Exercise brief »
Return the data below in full, exactly as it stands.
***** Data excerpts
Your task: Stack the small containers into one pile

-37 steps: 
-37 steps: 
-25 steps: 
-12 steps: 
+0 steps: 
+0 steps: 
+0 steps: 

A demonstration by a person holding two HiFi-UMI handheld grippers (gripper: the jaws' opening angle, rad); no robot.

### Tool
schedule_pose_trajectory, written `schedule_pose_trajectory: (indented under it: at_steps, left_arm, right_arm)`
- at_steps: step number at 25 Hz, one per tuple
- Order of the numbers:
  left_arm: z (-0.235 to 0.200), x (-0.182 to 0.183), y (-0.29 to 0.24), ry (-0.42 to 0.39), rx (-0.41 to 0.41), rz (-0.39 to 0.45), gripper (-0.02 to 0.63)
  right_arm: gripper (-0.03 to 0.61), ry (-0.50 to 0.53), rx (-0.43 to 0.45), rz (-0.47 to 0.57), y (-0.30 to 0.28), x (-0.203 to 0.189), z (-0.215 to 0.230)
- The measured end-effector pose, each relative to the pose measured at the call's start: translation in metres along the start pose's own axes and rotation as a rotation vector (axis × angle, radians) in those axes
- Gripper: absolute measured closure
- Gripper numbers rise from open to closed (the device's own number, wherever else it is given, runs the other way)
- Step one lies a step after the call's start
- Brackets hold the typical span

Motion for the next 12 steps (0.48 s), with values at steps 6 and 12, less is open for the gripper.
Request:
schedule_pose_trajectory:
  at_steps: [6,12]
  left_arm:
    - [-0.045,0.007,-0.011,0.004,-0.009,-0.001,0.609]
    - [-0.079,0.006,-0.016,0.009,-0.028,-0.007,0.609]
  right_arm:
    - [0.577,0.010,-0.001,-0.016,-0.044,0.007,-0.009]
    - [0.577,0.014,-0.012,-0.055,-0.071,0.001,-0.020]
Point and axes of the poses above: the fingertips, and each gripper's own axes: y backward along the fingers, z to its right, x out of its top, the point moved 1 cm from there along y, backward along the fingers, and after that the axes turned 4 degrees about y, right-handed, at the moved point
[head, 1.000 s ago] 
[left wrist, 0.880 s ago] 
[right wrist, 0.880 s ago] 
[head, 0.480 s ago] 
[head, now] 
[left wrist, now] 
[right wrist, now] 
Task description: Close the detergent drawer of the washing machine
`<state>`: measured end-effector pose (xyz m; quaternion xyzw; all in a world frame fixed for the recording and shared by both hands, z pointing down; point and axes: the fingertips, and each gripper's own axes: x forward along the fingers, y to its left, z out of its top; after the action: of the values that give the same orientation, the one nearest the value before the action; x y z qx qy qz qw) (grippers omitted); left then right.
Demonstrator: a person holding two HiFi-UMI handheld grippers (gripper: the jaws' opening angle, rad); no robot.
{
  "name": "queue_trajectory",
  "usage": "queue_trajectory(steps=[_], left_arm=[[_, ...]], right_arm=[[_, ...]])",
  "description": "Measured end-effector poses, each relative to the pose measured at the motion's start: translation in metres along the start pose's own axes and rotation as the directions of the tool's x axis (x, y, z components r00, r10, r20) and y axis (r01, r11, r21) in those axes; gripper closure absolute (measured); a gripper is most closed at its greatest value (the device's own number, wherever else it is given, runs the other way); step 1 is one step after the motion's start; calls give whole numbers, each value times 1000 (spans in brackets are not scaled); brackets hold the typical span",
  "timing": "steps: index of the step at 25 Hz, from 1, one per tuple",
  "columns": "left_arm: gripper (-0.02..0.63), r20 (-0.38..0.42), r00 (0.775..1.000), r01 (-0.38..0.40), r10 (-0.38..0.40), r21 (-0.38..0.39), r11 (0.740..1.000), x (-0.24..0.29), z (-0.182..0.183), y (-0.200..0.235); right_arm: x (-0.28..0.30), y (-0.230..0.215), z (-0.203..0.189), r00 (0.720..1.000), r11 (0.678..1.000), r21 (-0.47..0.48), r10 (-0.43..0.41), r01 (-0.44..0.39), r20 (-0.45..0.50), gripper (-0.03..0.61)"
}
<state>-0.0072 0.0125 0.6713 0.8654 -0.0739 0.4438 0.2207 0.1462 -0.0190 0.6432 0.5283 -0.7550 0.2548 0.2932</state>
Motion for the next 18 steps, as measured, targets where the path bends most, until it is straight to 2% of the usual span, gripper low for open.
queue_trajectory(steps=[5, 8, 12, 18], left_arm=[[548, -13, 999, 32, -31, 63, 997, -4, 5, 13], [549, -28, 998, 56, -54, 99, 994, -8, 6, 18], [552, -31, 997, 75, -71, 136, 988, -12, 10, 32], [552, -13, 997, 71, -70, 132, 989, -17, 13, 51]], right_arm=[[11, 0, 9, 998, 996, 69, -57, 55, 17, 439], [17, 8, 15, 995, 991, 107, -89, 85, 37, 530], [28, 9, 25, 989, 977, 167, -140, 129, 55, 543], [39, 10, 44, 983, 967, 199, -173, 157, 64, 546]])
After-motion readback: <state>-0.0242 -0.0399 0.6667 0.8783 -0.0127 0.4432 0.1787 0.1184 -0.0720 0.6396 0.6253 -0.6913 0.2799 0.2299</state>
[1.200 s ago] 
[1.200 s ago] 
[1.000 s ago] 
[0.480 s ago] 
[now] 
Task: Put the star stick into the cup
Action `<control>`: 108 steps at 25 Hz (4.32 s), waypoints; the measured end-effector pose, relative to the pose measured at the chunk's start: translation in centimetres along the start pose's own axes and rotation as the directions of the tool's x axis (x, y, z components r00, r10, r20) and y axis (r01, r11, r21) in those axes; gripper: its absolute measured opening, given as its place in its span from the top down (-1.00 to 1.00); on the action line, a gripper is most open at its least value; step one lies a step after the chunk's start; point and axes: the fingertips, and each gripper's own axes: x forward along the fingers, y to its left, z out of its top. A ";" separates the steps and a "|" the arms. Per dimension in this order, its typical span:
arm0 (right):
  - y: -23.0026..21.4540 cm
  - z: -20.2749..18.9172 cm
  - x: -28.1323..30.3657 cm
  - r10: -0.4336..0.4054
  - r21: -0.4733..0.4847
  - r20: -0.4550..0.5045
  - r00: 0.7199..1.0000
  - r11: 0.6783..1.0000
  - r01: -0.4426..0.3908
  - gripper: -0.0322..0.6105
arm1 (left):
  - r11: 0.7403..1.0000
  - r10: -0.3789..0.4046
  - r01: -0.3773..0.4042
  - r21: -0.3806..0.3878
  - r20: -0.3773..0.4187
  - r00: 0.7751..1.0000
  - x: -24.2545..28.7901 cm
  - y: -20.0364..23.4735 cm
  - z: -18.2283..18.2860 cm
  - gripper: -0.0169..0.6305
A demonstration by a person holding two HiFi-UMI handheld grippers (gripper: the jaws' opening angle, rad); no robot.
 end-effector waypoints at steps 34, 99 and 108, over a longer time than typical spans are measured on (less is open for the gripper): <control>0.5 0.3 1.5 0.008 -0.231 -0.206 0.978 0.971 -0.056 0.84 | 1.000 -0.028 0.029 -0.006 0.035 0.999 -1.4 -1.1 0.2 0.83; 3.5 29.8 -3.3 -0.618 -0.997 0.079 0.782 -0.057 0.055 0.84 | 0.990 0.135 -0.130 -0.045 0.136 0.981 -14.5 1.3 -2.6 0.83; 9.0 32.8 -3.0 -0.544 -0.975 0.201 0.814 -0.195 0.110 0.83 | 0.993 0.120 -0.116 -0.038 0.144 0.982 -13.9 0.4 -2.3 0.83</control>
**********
Solution to this problem »
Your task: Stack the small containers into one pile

-37 steps: 
-37 steps: 
-25 steps: 
-12 steps: 
+0 steps: 
+0 steps: 
+0 steps: 

A demonstration by a person holding two HiFi-UMI handheld grippers (gripper: the jaws' opening angle, rad); no robot.

### Tool
schedule_pose_trajectory, written `schedule_pose_trajectory: (indented under it: at_steps, left_arm, right_arm)`
- at_steps: step number at 25 Hz, one per tuple
- Order of the numbers:
  left_arm: z (-0.235 to 0.200), x (-0.182 to 0.183), y (-0.29 to 0.24), ry (-0.42 to 0.39), rx (-0.41 to 0.41), rz (-0.39 to 0.45), gripper (-0.02 to 0.63)
  right_arm: gripper (-0.03 to 0.61), ry (-0.50 to 0.53), rx (-0.43 to 0.45), rz (-0.47 to 0.57), y (-0.30 to 0.28), x (-0.203 to 0.189), z (-0.215 to 0.230)
- The measured end-effector pose, each relative to the pose measured at the call's start: translation in metres along the start pose's own axes and rotation as a rotation vector (axis × angle, radians) in those axes
- Gripper: absolute measured closure
- Gripper numbers rise from open to closed (the device's own number, wherever else it is given, runs the other way)
- Step one lies a step after the call's start
- Brackets hold the typical span

Motion for the next 12 steps (0.48 s), with values at steps 6 and 12, less is open for the gripper.
Request:
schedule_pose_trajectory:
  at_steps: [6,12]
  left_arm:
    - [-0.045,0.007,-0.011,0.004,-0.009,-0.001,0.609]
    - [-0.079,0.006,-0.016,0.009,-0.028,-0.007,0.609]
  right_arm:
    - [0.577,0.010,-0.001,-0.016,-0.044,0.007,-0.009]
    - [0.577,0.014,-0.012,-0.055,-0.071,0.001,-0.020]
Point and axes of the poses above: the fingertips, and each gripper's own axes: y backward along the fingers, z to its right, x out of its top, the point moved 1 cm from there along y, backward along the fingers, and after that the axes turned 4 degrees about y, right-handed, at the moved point
[head, 1.000 s ago] 
[left wrist, 0.880 s ago] 
[right wrist, 0.880 s ago] 
[head, 0.480 s ago] 
[head, now] 
[left wrist, now] 
[right wrist, now] 
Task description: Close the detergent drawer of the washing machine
`<state>`: measured end-effector pose (xyz m; quaternion xyzw; all in a world frame fixed for the recording and shared by both hands, z pointing down; point and axes: the fingertips, and each gripper's own axes: x forward along the fingers, y to its left, z out of its top; after the action: of the values that give the same orientation, the one nearest the value before the action; x y z qx qy qz qw) (grippers omitted); left then right.
Demonstrator: a person holding two HiFi-UMI handheld grippers (gripper: the jaws' opening angle, rad); no robot.
{
  "name": "queue_trajectory",
  "usage": "queue_trajectory(steps=[_], left_arm=[[_, ...]], right_arm=[[_, ...]])",
  "description": "Measured end-effector poses, each relative to the pose measured at the motion's start: translation in metres along the start pose's own axes and rotation as the directions of the tool's x axis (x, y, z components r00, r10, r20) and y axis (r01, r11, r21) in those axes; gripper closure absolute (measured); a gripper is most closed at its greatest value (the device's own number, wherever else it is given, runs the other way); step 1 is one step after the motion's start; calls give whole numbers, each value times 1000 (spans in brackets are not scaled); brackets hold the typical span",
  "timing": "steps: index of the step at 25 Hz, from 1, one per tuple",
  "columns": "left_arm: gripper (-0.02..0.63), r20 (-0.38..0.42), r00 (0.775..1.000), r01 (-0.38..0.40), r10 (-0.38..0.40), r21 (-0.38..0.39), r11 (0.740..1.000), x (-0.24..0.29), z (-0.182..0.183), y (-0.200..0.235); right_arm: x (-0.28..0.30), y (-0.230..0.215), z (-0.203..0.189), r00 (0.720..1.000), r11 (0.678..1.000), r21 (-0.47..0.48), r10 (-0.43..0.41), r01 (-0.44..0.39), r20 (-0.45..0.50), gripper (-0.03..0.61)"
}
<state>-0.0072 0.0125 0.6713 0.8654 -0.0739 0.4438 0.2207 0.1462 -0.0190 0.6432 0.5283 -0.7550 0.2548 0.2932</state>
Motion for the next 18 steps, as measured, targets where the path bends most, until it is straight to 2% of the usual span, gripper low for open.
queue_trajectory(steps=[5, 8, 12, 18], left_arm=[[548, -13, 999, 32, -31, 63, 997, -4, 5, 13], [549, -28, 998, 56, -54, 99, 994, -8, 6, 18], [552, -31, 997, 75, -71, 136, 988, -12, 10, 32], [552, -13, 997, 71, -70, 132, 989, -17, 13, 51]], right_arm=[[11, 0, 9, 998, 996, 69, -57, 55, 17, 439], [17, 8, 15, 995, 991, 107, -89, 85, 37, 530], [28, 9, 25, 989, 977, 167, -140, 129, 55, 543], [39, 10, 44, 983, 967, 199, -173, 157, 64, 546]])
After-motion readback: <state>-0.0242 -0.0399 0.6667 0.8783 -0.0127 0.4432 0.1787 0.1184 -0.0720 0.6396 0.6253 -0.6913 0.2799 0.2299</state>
[1.200 s ago] 
[1.200 s ago] 
[1.000 s ago] 
[0.480 s ago] 
[now] 
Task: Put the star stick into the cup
Action `<control>`: 108 steps at 25 Hz (4.32 s), waypoints; the measured end-effector pose, relative to the pose measured at the chunk's start: translation in centimetres along the start pose's own axes and rotation as the directions of the tool's x axis (x, y, z components r00, r10, r20) and y axis (r01, r11, r21) in those axes; gripper: its absolute measured opening, given as its place in its span from the top down (-1.00 to 1.00); on the action line, a gripper is most open at its least value; step one lies a step after the chunk's start; point and axes: the fingertips, and each gripper's own axes: x forward along the fingers, y to its left, z out of its top. A ";" separates the steps and a "|" the arms. Per dimension in this order, its typical span:
arm0 (right):
  - y: -23.0026..21.4540 cm
  - z: -20.2749..18.9172 cm
  - x: -28.1323..30.3657 cm
  - r10: -0.4336..0.4054
  - r21: -0.4733..0.4847
  - r20: -0.4550..0.5045
  - r00: 0.7199..1.0000
  - r11: 0.6783..1.0000
  - r01: -0.4426..0.3908
  - gripper: -0.0322..0.6105
arm1 (left):
  - r11: 0.7403..1.0000
  - r10: -0.3789..0.4046
  - r01: -0.3773..0.4042
  - r21: -0.3806..0.3878
  - r20: -0.3773..0.4187
  - r00: 0.7751..1.0000
  - x: -24.2545..28.7901 cm
  - y: -20.0364..23.4735 cm
  - z: -18.2283..18.2860 cm
  - gripper: -0.0169..0.6305
A demonstration by a person holding two HiFi-UMI handheld grippers (gripper: the jaws' opening angle, rad); no robot.
 end-effector waypoints at steps 34, 99 and 108, over a longer time than typical spans are measured on (less is open for the gripper): <control>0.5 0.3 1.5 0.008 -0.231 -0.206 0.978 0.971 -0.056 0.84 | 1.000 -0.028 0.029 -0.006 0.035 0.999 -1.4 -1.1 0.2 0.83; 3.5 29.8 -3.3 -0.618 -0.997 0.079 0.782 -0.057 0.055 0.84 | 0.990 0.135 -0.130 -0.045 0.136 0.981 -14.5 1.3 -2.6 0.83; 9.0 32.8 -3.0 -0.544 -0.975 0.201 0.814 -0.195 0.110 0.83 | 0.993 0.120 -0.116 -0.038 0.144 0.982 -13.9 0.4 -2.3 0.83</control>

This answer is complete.